Manche Forschenden treten trotz der Kritik aus den eigenen Reihen als Aktivisten auf, oder zumindest als Unterstützer der Aktivisten. Ist das aus Ihrer Sicht ein legitimer Weg, mit den Belastungen umzugehen?
Da gibt es verschiedene Standpunkte. Manche meiner Kolleginnen und Kollegen sind sehr aktivistisch unterwegs, andere halten Abstand. Ich selbst finde es schwer, das richtige Maß der Parteilichkeit zu definieren. Es hängt von vielen Faktoren ab, letztlich auch von der eigenen Persönlichkeit. Bin ich ein extrovertierter Mensch? Bin ich jemand, der Wut oder Angst reduzieren kann, indem ich mich engagiere? Beim Aktivismus sehe ich allerdings auch die Gefahr, dass Komplexität reduziert und Sachverhalte verkürzt werden. Gerade in Zeiten der Unsicherheit ist das Verlangen nach einfachen Antworten groß. Aber je politischer ich werde, desto größer ist auch die Angriffsfläche aus der Politik heraus. Jedenfalls finde ich es wichtig, dass man seine Forschung an die Öffentlichkeit bringt und aufzuklären versucht – auch mit klaren Statements. Wichtig ist, dass man dabei nicht nur alarmistisch ist, sondern Lösungen und bereits erprobte Maßnahmen aufzeigt. Mir fehlt in der Debatte der Aspekt, dass ein Mehr an Klimaschutz nicht nur Verzicht bedeutet – sondern auch einen Gewinn an Lebensqualität mit sich bringen kann.
Warum ist Aktivismus gerade in den Klimawissenschaften so umstritten?
Die Klimaforschung aktiviert – im Gegensatz zum Beispiel zur Mathematik – Ängste: davor, dass wir unsere Lebensgewohnheiten ändern, dass wir auf Dinge und Gewohnheiten verzichten müssen. Gleichzeitig betreffen uns die Auswirkungen in Form von Hitzewellen und Flutereignissen ganz unmittelbar. Auch das löst Ängste und Verdrängung aus. Zudem treten einige Aktivistinnen und Aktivisten provokant auf. Das erzeugt Widerstand. Wenn Forschende sich aktiv für politische oder gesellschaftliche Maßnahmen einsetzen, kann dies von einigen als Vermischung von Wissenschaft und persönlichen Interessen gesehen werden – was Zweifel an der Unparteilichkeit und Glaubwürdigkeit ihrer Forschung hervorrufen kann.

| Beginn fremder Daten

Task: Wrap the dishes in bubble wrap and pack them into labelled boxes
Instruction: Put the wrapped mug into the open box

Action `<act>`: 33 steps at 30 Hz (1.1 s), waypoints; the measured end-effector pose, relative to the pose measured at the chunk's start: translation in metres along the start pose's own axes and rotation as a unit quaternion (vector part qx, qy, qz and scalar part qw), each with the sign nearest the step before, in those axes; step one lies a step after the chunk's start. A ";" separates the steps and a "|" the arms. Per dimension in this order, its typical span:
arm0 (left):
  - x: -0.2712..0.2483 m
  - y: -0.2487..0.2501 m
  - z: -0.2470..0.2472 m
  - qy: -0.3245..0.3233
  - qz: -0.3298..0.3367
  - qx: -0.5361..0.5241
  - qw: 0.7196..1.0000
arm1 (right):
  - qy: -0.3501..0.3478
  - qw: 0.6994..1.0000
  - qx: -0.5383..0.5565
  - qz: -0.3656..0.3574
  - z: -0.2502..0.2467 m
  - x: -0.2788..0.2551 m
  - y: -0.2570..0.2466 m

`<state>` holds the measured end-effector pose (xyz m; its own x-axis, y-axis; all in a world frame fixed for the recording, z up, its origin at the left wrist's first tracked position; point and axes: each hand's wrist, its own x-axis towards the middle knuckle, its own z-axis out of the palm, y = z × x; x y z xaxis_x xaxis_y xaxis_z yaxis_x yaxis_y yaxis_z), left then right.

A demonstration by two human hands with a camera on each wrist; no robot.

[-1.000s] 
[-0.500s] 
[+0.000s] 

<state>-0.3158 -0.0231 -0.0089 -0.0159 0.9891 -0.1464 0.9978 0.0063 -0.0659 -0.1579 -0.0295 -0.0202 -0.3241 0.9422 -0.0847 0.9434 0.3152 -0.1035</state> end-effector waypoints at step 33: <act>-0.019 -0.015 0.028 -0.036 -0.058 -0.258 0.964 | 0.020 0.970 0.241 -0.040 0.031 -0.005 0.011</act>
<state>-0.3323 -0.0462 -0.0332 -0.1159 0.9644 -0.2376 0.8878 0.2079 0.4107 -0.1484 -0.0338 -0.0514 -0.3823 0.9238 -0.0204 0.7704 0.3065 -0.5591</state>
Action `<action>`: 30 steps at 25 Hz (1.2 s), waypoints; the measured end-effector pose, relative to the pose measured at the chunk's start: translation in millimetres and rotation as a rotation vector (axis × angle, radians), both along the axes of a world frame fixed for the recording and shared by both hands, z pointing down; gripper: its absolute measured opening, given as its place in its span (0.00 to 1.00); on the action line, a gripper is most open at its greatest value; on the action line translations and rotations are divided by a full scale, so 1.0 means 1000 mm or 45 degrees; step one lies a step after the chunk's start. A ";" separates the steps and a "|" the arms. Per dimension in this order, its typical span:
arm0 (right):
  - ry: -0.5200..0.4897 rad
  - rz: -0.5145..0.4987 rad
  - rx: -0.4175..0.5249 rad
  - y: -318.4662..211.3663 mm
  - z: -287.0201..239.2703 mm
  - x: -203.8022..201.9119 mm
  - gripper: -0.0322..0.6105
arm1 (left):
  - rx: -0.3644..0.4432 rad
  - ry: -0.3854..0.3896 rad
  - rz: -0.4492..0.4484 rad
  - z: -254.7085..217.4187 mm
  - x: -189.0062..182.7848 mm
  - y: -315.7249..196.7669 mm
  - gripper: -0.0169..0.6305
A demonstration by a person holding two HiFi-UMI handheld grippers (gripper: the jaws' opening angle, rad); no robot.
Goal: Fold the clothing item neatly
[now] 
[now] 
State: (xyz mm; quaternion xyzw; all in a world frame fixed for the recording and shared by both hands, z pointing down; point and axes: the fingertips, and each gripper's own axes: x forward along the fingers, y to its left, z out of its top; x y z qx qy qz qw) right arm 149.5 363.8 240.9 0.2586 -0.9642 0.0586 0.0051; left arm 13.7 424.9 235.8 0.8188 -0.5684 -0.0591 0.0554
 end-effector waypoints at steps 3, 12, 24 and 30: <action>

Die gesellschaftliche Bedeutung von Klimapolitik und -schutz schwindet mit dem Rechtsruck in vielen Ländern, die zweitgrößte Fraktion im deutschen Bundestag leugnet den menschengemachten Klimawandel. Ist das ein weiterer Stressfaktor für Forschende?
Das ist eine recht neue Entwicklung – und es ist auf jeden Fall eine zusätzliche Belastung für Forschende. Natürlich fragen sich viele, wozu sie in den vergangenen Jahren eigentlich geforscht haben, wenn Klimaschutz- und Anpassungsmaßnahmen jetzt teilweise zurückgenommen werden. Die Politik darf das Problem nicht bei dem Einzelnen abladen. Es ist ein kollektives, ein Gemeinschaftsproblem.